Na última terça, 16 de julho, o fascismo deu mais um passo em seu crescente ataque aos direitos humanos. Através de rede social, o presidente brasileiro anunciou a suspensão do edital do vestibular da Universidade da Integração da Lusofonia Afro-Brasileira (UNILAB), que previa 120 vagas para pessoas transgêneras e intersexuais. O Ministério da Educação (MEC) utilizou a Procuradoria-Geral da República (PGR), para contestar o edital da UNILAB, alegando ilegalidade: segundo o MEC, a UNILAB não teria demonstrado base jurídica consistente para legitimar a implementação do sistema de cotas.

 

De acordo com a Associação Nacional de Travestis e Transexuais (ANTRA), em dados divulgados no ano de 2018 e da dissertação de mestrado de Pedro Sammarco Antunes – Travestis Envelhecem (2010) –, a expectativa de vida de pessoas transgêneras é 35 anos. Em média, são expulsas de casa aos 13 anos. Apenas 0,02% se encontra na universidade, enquanto 72% não possui Ensino Médio e 56% sequer completou o Ensino Fundamental. A consequência não poderia ser diferente: marginalizada, 90% da população trans sobrevive da profissão do sexo. Com relação às pessoas intersexuais, sua invisibilização é tamanha que dificulta o acesso à informações.

 

Se tais elementos não constituem base jurídica sólida, qualquer política afirmativa no Brasil torna-se irrealizável. Pessoas trans são violentadas no interior de uma sociedade centrada na tríplice aliança heterocisnormativa: pênis-homem-heterossexual.
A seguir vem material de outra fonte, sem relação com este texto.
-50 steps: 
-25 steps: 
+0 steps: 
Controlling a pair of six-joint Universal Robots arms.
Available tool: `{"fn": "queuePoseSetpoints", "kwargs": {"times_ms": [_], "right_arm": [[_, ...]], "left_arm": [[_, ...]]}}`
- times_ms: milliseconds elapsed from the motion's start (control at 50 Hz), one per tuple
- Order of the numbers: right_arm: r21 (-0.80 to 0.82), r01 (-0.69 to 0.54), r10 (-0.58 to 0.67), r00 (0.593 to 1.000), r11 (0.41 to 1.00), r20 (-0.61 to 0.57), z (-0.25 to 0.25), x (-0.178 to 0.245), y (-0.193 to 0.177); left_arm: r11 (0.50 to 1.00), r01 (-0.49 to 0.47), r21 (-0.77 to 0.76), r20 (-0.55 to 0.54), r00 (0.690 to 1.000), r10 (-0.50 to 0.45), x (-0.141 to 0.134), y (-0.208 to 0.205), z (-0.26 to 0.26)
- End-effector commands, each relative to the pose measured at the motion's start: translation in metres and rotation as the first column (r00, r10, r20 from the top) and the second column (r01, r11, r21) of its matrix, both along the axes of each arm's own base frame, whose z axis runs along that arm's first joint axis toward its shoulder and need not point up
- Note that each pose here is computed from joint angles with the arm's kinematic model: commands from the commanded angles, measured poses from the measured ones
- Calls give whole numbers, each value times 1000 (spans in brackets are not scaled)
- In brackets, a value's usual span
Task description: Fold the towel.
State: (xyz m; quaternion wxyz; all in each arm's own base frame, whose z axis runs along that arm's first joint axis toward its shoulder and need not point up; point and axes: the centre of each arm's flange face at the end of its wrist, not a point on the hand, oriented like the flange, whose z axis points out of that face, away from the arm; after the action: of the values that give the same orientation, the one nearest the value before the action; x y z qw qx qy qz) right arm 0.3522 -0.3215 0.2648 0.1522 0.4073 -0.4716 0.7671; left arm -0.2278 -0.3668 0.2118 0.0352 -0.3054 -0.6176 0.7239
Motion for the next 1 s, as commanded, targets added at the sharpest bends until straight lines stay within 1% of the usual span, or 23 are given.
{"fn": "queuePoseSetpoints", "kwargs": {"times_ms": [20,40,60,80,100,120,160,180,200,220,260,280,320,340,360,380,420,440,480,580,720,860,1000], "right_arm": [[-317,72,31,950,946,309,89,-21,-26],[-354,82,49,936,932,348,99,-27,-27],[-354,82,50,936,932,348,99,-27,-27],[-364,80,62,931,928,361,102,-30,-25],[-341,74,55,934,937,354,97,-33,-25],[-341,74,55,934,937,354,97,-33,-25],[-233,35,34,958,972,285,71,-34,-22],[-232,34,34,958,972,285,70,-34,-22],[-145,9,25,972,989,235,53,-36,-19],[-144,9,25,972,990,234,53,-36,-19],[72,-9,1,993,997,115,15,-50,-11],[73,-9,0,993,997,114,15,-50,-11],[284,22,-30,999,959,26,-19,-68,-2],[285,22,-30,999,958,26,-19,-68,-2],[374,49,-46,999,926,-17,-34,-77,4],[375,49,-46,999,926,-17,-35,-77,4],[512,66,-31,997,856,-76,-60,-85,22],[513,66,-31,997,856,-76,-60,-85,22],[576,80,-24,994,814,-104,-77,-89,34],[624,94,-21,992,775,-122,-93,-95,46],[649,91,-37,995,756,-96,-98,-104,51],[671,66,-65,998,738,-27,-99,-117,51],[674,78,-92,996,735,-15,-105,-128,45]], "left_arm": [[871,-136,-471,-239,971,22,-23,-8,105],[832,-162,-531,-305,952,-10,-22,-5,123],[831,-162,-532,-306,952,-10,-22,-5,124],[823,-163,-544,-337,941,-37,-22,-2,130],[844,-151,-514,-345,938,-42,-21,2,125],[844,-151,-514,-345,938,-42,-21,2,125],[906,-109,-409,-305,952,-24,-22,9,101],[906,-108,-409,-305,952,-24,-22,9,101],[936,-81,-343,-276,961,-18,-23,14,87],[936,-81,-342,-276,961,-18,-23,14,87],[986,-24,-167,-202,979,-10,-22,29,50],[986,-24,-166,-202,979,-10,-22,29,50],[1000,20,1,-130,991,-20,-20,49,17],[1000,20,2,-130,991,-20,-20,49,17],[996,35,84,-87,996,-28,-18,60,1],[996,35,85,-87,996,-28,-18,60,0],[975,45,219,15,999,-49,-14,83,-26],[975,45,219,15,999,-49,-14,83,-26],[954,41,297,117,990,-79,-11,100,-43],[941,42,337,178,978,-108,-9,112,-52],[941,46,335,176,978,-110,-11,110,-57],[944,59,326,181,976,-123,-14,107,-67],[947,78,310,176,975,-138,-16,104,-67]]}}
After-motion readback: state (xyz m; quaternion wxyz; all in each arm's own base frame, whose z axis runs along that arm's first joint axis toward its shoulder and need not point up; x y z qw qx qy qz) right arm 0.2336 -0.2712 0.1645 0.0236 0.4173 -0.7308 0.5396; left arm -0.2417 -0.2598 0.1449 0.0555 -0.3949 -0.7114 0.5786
Sua existência é considerada abjeção, pois rasura as normas preestabelecidas.

 

A ação do governo brasileiro demonstra abertamente o que já era explícito desde as eleições do ano passado. Segmentos das elites, indignados com os avanços adquiridos por minorias sociais, apoiaram uma voz que lhes deu espaço para naturalizar o ódio contra qualquer conquista de quem, em 519 anos de história, teve apenas 13 anos de alguma representação expressiva. Com o apoio das mídias corporativas, moldaram a realidade, ludibriando os demais setores sociais para escolher um pai. Entretanto, distante de um pai amoroso e gentil, sempre pronto a ouvir as necessidades dos filhos, este senhor age como o pai da horda primitiva, descrito por Sigmund Freud (1856-1939), em sua obra Totem e Tabu (1913): zomba de todos, em um gozo desmedido, que ameaça os pilares da civilização. Utiliza as instituições como seus brinquedos, para perseguir corpos dissidentes.

 

À sociedade civil organizada, resta se levantar em repulsa à essa tirania. Do contrário, será aberto mais um precedente para perseguir outros corpos. E todos terminaremos nos versos de Intertexto, escrito por Bertolt Brecht (1898-1956): Agora estão me levando/Mas já é tarde/Como eu não me importei com ninguém/Ninguém se importa comigo.